ASSIGNMENT: The pictures get left out, but everything else in the listing below must be duplicated exactly.

/---

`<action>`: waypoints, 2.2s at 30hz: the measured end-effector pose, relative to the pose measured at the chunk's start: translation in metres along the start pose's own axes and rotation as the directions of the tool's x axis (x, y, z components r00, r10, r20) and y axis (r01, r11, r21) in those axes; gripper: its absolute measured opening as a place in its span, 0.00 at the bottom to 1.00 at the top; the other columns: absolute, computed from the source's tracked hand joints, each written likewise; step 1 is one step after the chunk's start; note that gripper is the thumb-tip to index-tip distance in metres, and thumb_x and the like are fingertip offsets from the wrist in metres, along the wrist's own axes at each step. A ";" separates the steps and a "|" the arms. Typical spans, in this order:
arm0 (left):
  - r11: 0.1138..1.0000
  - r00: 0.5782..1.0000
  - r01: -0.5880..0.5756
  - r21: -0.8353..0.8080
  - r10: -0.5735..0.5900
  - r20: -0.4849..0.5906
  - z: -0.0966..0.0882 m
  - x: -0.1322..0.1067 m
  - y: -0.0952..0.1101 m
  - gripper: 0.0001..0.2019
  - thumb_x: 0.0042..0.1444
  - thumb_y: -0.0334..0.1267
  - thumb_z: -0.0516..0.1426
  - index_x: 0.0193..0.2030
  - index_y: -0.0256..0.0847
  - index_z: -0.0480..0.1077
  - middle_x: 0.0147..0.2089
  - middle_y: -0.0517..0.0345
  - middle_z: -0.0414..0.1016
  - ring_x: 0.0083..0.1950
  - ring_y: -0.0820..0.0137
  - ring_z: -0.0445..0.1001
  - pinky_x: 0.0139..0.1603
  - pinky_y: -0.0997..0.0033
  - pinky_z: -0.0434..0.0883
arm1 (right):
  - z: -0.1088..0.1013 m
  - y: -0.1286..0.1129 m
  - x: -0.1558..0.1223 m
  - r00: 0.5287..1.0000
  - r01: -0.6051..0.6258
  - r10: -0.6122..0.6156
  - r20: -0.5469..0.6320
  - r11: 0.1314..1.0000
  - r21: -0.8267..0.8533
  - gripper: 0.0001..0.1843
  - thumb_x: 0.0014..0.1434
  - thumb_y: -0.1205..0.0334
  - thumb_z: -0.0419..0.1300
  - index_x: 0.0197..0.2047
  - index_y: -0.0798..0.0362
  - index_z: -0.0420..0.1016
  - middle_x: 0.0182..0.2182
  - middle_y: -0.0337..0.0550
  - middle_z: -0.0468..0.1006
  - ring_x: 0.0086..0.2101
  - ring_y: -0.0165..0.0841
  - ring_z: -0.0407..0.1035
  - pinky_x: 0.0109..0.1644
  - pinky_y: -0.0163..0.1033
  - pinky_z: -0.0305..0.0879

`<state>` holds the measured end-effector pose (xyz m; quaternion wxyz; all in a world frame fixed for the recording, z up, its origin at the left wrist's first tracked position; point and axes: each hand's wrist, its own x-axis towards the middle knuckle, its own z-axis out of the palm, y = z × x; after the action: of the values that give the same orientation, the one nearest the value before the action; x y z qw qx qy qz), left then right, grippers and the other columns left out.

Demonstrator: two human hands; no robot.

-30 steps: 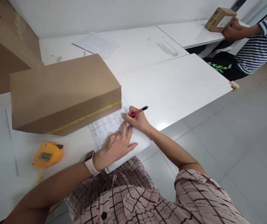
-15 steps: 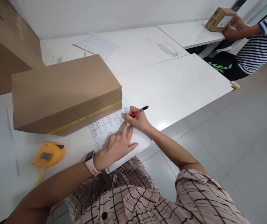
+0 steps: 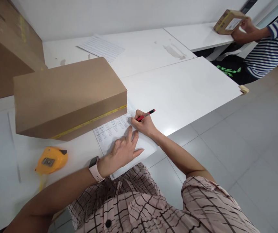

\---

ANSWER FOR THE TASK:
`<action>`: waypoints, 2.2s at 30hz: the measured end-effector pose, relative to the pose measured at the chunk's start: translation in metres along the start pose's own axes and rotation as the directions of the tool's x axis (x, y, z components r00, r10, r20) and y axis (r01, r11, r21) in those axes; gripper: its absolute measured opening as a place in its span, 0.00 at the bottom to 1.00 at the top; the other columns: absolute, computed from the source's tracked hand joints, each written likewise; step 1 is one step after the chunk's start; note that gripper is the thumb-tip to index-tip distance in metres, and thumb_x and the like are fingertip offsets from the wrist in metres, along the wrist's own axes at each step. A ";" separates the steps and a "|" the arms. Typical spans, in this order:
arm0 (left):
  - r11: 0.1138..1.0000
  - r00: 0.5782..1.0000
  - r01: -0.5880..0.5756
  - r21: -0.8353..0.8080
  - r10: -0.5735..0.5900
  - r20: -0.4849..0.5906
  - z: -0.0966..0.0882 m
  - x: -0.1322..0.1067 m
  - y: -0.0952..0.1101 m
  - gripper: 0.0001..0.2019
  - thumb_x: 0.0042..0.1444
  - thumb_y: -0.0334..0.1267
  - thumb_z: -0.0516..0.1426
  - index_x: 0.0193..0.2030
  - index_y: -0.0256..0.0847
  - index_z: -0.0480..0.1077
  - middle_x: 0.0147..0.2089
  - middle_y: -0.0517..0.0345
  - middle_z: -0.0414..0.1016
  - ring_x: 0.0083..0.1950
  - ring_y: -0.0820..0.0137
  - ring_z: -0.0445..0.1001
  - pinky_x: 0.0139..0.1603
  - pinky_y: -0.0997..0.0033
  - pinky_z: -0.0434..0.0883
arm1 (right):
  - z: -0.1088..0.1013 m
  - y: -0.1286..0.1129 m
  - x: -0.1558..0.1223 m
  - r00: 0.5287..1.0000
  - r01: -0.6051..0.6258
  - r10: -0.6122..0.6156
  - r20: -0.5469..0.6320
  - r11: 0.1314..1.0000
  - r21: -0.8267..0.8533
  - gripper: 0.0001..0.1843
  - thumb_x: 0.0014..0.1434
  - thumb_y: -0.1205..0.0334
  - thumb_z: -0.0419..0.1300
  - index_x: 0.0197..0.2047
  - index_y: -0.0798..0.0362
  - index_z: -0.0420..0.1016
  - middle_x: 0.0182..0.2182
  - middle_y: -0.0337..0.0550
  - middle_z: -0.0468..0.1006
  - ring_x: 0.0086..0.2101
  - ring_y: -0.0165..0.0841
  - ring_z: -0.0407..0.1035
  - pinky_x: 0.0109..0.1644
  - pinky_y: -0.0163..0.1033
  - pinky_z: -0.0305..0.0879

`<state>` holds the measured end-effector pose (xyz m; quaternion wxyz; all in a world frame fixed for the recording, z up, its origin at the left wrist's first tracked position; point and axes: each hand's wrist, its own x-axis towards the middle knuckle, its own z-axis out of the palm, y = z × x; after the action: of the values that give the same orientation, the one nearest the value before the action; x y z qw qx qy qz), left then right, grippers and the other columns left out.

Demonstrator: two human hands; no robot.

-30 steps: 
-15 steps: 
+0 steps: 

There is nothing else to the answer.